> [ABOUT THIS EXERCISE] In the records below, find the line containing "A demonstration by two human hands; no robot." and the line containing "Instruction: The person"; please repeat exactly the lines from one to the other, both included, and nothing more.

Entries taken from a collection
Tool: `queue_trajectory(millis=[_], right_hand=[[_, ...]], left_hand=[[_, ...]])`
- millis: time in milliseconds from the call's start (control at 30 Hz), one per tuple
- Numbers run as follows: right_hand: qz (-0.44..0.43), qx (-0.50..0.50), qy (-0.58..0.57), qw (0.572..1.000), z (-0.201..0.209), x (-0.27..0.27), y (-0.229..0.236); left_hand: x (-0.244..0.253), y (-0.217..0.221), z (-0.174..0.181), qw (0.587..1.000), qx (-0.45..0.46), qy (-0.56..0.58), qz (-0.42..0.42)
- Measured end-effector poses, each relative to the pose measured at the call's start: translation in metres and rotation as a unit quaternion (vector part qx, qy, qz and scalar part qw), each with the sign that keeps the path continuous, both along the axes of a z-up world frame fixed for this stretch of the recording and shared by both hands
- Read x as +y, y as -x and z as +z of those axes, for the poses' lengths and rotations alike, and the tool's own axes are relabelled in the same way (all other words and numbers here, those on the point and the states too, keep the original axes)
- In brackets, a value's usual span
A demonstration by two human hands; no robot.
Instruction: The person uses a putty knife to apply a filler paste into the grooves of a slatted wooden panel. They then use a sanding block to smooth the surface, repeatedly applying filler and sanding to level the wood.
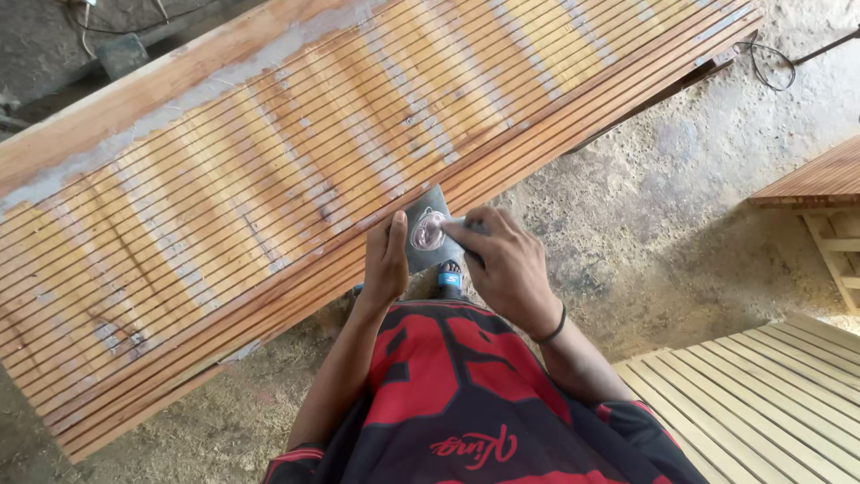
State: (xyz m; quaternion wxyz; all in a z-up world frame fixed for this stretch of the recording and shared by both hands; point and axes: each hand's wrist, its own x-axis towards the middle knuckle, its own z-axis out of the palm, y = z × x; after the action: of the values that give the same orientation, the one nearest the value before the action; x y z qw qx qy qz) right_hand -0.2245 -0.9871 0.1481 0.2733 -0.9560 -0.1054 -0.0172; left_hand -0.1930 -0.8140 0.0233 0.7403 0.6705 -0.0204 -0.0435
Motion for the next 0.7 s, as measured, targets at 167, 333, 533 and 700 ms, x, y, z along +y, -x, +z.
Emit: queue_trajectory(millis=[167,333,533,700], right_hand=[[0.000,-0.021,-0.030,0.999,-0.003,-0.008,-0.008],[-0.005,-0.010,-0.039,0.999,-0.006,-0.010,-0.008],[0.007,-0.080,-0.031,0.996,-0.011,-0.005,-0.002],[0.042,-0.155,-0.014,0.987,-0.023,-0.002,0.002]], left_hand=[[0.002,0.000,0.006,0.999,0.012,-0.037,-0.025],[0.002,0.002,0.012,0.997,0.027,-0.050,-0.042],[-0.001,-0.007,0.028,0.997,-0.025,-0.009,-0.079],[-0.003,-0.016,0.034,0.995,0.009,-0.007,-0.098]])
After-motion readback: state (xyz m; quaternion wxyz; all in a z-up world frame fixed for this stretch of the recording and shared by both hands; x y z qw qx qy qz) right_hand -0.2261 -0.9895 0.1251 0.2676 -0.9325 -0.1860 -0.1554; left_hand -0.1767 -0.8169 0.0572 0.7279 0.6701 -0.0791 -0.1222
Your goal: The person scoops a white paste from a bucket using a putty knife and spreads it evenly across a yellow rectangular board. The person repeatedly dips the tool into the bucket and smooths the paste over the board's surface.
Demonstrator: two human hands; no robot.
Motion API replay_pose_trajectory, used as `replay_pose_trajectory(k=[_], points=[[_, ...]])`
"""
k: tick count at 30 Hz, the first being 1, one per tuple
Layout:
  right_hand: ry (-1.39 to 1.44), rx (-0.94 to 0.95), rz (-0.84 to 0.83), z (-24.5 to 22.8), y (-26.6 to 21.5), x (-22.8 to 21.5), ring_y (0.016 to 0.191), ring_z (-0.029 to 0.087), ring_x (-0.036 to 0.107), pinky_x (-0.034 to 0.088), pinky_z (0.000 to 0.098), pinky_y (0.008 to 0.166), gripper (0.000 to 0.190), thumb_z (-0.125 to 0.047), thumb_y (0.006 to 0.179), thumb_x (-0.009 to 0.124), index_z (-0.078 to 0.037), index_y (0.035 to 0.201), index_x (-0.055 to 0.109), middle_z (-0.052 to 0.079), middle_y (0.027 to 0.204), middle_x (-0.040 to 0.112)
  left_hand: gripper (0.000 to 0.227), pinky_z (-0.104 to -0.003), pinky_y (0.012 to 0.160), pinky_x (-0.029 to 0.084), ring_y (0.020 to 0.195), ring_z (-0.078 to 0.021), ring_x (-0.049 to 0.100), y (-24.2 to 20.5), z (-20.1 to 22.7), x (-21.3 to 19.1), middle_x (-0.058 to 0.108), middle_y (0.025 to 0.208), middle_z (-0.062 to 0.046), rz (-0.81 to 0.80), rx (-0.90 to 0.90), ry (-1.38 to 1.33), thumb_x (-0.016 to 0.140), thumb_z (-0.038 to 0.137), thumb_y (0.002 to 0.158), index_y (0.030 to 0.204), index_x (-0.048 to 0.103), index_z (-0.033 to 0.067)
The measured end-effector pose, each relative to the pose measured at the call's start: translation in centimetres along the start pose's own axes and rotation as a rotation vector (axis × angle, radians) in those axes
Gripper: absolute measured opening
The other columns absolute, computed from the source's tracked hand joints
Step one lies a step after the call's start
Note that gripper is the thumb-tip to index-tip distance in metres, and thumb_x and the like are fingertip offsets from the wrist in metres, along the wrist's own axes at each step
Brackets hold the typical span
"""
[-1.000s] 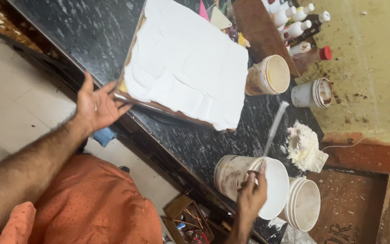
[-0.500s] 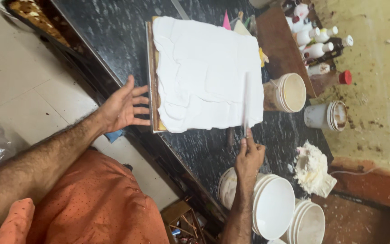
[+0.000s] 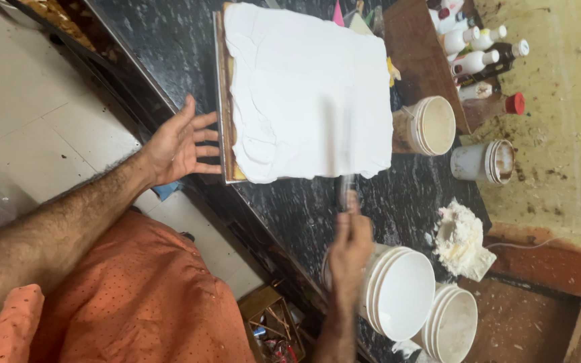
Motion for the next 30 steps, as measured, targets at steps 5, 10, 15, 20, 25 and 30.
replay_pose_trajectory(k=[5,10,15,20,25,30], points=[[-0.009,0.072,0.200,4.5,1.2,-3.7,0.086,0.025,0.066,0.053,0.0396,0.077,0.043,-0.019,0.105,0.055,-0.022,0.147,0.060,0.015,0.097,0.067,0.105,-0.062,0.109,0.047,0.143,-0.0443,0.042,0.2,0.3,0.0,0.032,0.155,-0.032,-0.016,0.015,-0.001,0.021,0.079,0.086,0.160,0.014,0.0044],[-0.049,0.084,0.132,5.9,1.5,-2.8,0.100,0.029,0.066,0.053,0.0427,0.085,0.039,-0.021,0.107,0.055,-0.018,0.146,0.060,0.018,0.110,0.069,0.106,-0.063,0.109,0.046,0.144,-0.0451,0.040,0.1,0.2,0.3,0.029,0.156,-0.031,-0.003,0.013,0.011,0.022,0.079,0.086,0.160,0.013,0.0041],[-0.026,0.093,-0.069,5.5,1.4,0.1,0.084,0.018,0.060,0.055,0.0354,0.073,0.042,-0.024,0.106,0.052,-0.025,0.147,0.059,0.009,0.098,0.064,0.103,-0.063,0.110,0.046,0.145,-0.0452,0.041,-0.5,0.6,0.7,0.029,0.156,-0.032,-0.027,0.029,-0.008,0.023,0.076,0.088,0.160,0.011,0.0031],[-0.134,-0.190,-0.117,0.8,-1.4,3.3,0.073,0.012,0.051,0.051,0.0276,0.056,0.035,-0.025,0.108,0.058,-0.028,0.143,0.060,0.003,0.089,0.058,0.091,-0.061,0.108,0.047,0.140,-0.0427,0.046,-0.8,0.4,1.0,0.035,0.154,-0.031,-0.029,0.015,-0.061,0.032,0.063,0.093,0.160,0.012,0.0037],[-0.214,-0.248,-0.226,-2.7,-5.2,5.3,0.065,0.011,0.053,0.051,0.0215,0.048,0.047,-0.023,0.102,0.060,-0.033,0.148,0.055,0.003,0.089,0.059,0.084,-0.060,0.107,0.051,0.135,-0.0413,0.053,-0.7,-0.5,1.2,0.040,0.151,-0.031,-0.072,0.048,-0.110,0.044,0.042,0.093,0.161,0.014,0.0021],[-0.450,-0.376,-0.075,-2.6,-7.8,5.6,0.065,0.014,0.061,0.055,0.0244,0.046,0.055,-0.024,0.098,0.066,-0.037,0.149,0.051,0.008,0.097,0.062,0.077,-0.058,0.108,0.053,0.136,-0.0415,0.055,-0.4,-2.7,2.5,0.045,0.153,-0.030,-0.106,0.127,-0.201,0.052,0.007,0.086,0.157,0.023,-0.0059]])
Point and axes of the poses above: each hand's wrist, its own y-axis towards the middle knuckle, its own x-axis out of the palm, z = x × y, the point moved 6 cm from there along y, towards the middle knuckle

> [EXERCISE RESPONSE]
A demonstration by two human hands; no robot.
Instruction: The person uses a putty knife to apply a filler paste into the grooves of a slatted wooden panel. They then use a sanding block to smooth the surface, repeatedly applying filler and sanding to level the wood.

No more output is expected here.